-------- THE DATA --------
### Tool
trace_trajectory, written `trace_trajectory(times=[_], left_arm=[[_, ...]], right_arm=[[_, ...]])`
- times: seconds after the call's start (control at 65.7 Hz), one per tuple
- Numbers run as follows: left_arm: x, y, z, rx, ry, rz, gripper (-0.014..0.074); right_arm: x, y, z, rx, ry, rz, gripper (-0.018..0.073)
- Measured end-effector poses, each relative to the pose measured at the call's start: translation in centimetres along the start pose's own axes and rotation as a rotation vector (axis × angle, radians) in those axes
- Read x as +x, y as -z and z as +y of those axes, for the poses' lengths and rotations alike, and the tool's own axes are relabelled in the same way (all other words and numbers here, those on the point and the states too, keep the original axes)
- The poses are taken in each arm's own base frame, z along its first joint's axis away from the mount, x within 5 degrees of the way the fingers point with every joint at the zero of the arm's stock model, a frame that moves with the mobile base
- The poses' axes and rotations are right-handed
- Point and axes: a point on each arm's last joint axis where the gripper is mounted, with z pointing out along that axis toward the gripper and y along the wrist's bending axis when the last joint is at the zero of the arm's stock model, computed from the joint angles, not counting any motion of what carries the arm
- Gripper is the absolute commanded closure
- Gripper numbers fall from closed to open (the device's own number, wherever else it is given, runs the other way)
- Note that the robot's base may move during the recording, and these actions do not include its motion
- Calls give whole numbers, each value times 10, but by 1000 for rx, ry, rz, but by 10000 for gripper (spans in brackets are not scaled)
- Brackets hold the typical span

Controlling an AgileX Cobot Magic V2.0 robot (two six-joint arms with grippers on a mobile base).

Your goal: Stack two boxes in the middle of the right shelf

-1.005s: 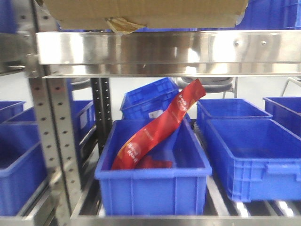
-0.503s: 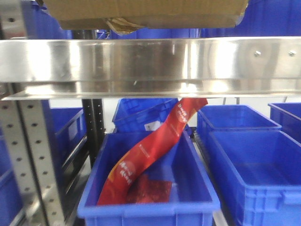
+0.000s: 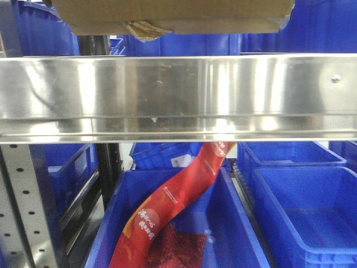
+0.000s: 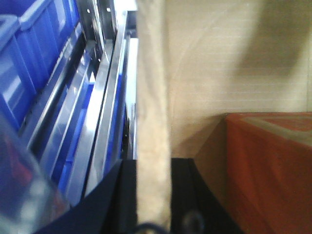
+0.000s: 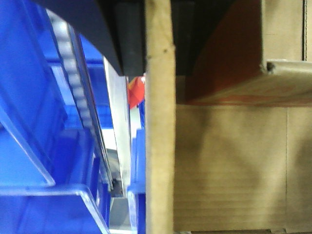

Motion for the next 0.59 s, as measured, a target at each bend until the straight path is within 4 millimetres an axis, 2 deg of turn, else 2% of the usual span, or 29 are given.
trace_trajectory(times=[0.594], left_arm=[[0,0,0,0,-2,0,707]], right_arm=[[0,0,0,0,0,0,713]])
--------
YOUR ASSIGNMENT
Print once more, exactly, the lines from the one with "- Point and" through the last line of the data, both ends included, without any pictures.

RESPONSE TO THIS EXERCISE
- Point and axes: a point on each arm's last joint axis where the gripper is mounted, with z pointing out along that axis toward the gripper and y along the wrist's bending axis when the last joint is at the zero of the arm's stock model, computed from the joint angles, not counting any motion of what carries the arm
- Gripper is the absolute commanded closure
- Gripper numbers fall from closed to open (the device's own number, wherever else it is given, runs the other way)
- Note that the robot's base may move during the recording, and these actions do not include its motion
- Calls give whole numbers, each value times 10, but by 1000 for rx, ry, rz, but by 10000 for gripper (spans in brackets are not scaled)
- Brackets hold the typical span

Controlling an AgileX Cobot Magic V2.0 robot (two six-joint arms with grippers on a mobile base).

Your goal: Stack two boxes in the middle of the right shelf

-1.005s: 
-0.503s: 
+0.000s: 
+0.000s: 
+0.000s: 

Motion for the next 0.59 s, as measured, a target at each bend until the straight path is within 4 millimetres an axis, 2 deg of turn, else 2% of the usual span, or 29 are given.
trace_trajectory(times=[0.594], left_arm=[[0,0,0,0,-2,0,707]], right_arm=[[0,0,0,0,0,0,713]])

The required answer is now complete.